→ **ACTIVITY**
Present each line of the entries below that holds the word "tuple".

----

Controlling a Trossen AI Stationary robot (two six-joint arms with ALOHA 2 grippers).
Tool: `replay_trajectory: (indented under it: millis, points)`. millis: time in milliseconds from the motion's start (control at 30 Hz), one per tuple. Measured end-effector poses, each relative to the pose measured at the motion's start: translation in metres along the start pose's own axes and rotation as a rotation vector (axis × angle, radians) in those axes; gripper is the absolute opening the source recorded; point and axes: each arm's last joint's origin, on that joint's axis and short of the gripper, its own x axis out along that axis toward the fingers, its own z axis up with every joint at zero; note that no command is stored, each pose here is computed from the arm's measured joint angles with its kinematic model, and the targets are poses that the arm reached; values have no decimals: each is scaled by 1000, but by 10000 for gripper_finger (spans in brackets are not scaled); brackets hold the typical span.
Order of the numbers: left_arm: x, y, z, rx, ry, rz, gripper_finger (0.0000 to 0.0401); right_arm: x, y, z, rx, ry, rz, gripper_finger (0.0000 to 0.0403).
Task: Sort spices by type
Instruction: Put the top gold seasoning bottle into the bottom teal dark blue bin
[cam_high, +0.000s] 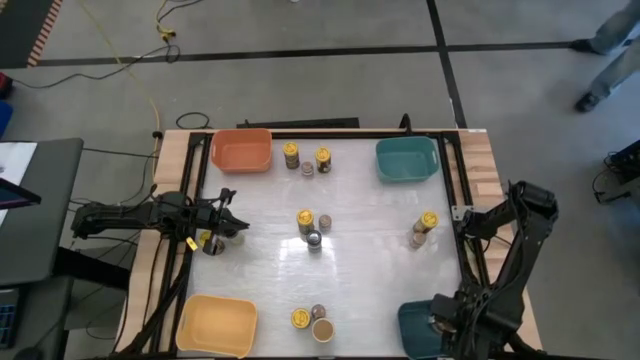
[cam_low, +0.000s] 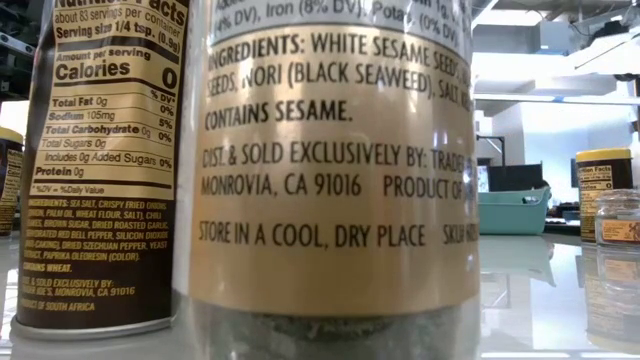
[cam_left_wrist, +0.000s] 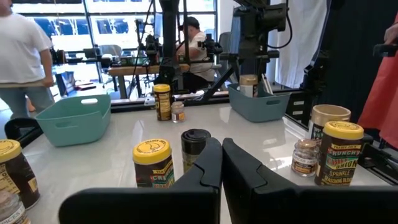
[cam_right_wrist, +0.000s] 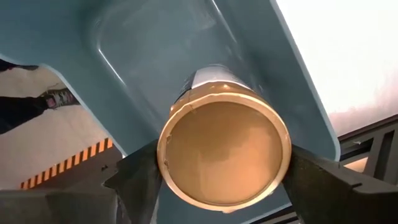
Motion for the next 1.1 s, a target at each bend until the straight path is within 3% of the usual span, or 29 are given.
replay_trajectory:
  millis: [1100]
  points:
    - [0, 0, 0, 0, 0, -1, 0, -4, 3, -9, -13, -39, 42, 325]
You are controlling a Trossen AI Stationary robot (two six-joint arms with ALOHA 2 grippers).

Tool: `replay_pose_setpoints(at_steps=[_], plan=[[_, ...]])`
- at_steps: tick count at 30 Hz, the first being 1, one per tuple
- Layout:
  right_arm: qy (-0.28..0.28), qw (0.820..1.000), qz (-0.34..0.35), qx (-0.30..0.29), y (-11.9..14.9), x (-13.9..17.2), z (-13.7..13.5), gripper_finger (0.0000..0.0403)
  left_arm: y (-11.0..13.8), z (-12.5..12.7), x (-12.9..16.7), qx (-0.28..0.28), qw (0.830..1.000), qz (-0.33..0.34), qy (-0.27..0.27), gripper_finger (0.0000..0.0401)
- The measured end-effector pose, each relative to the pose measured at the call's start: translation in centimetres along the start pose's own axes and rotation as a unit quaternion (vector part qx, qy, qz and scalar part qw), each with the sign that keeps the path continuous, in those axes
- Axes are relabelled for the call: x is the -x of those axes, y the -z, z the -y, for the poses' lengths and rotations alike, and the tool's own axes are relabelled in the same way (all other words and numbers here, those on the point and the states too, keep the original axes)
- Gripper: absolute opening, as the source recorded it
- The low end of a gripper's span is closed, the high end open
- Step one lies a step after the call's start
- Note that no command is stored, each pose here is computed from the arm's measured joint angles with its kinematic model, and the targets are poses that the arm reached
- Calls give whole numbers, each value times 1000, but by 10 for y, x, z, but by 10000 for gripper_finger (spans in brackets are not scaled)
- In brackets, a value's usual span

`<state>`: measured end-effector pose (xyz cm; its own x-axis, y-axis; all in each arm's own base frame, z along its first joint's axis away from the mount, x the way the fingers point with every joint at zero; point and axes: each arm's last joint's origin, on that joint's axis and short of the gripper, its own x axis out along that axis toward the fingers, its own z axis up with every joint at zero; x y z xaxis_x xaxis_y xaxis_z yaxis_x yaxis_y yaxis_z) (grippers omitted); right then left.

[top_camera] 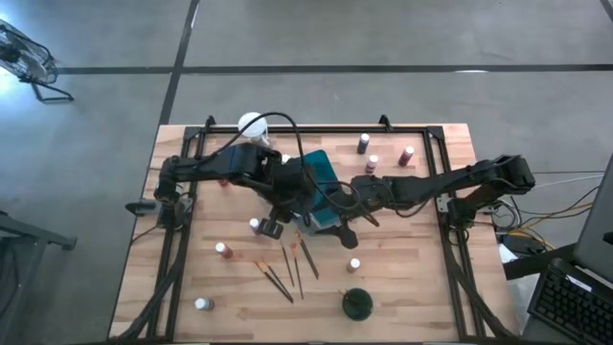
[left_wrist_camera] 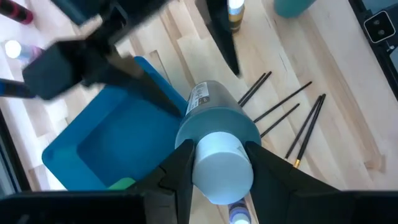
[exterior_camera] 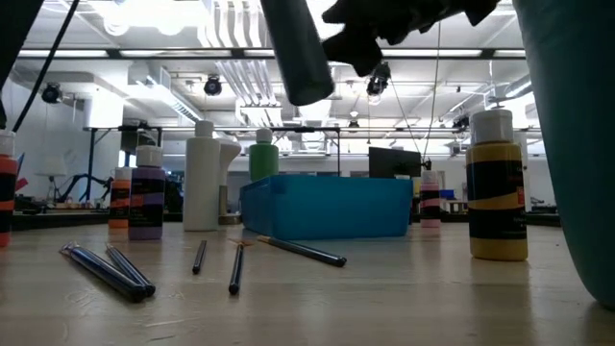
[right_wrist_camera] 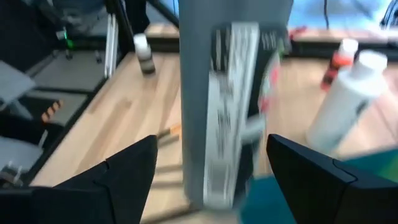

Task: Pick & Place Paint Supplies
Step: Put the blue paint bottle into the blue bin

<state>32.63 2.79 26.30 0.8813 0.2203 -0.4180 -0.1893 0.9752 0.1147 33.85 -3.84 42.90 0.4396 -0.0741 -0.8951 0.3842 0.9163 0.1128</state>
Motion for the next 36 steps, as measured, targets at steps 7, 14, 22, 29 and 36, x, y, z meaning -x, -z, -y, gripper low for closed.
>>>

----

→ **WRITTEN SOLUTION**
Tool: `replay_trajectory: (indented under it: millis, points)`. millis: time in milliseconds from the motion's start (control at 30 Hz), one per tuple. Measured end-effector poses, each relative to the pose measured at the motion's start: translation in metres along the start pose's own axes and rotation as a rotation vector (axis × angle, radians) in those axes; gripper is the absolute opening the source recorded; point and axes: each arm's last joint's origin, on that joint's axis and short of the gripper, its own x axis out along that axis toward the fingers, its own z axis up with every joint at zero; note that no command is stored, each pose here is computed from the arm's measured joint angles with its kinematic model, and the targets are poses that the arm reached; values have no decimals: each is scaled by 1000, but by 10000 for gripper_finger (spans in brackets are not scaled); brackets hold the typical span.
- at_steps: tick count at 30 Hz, the first being 1, one per tuple

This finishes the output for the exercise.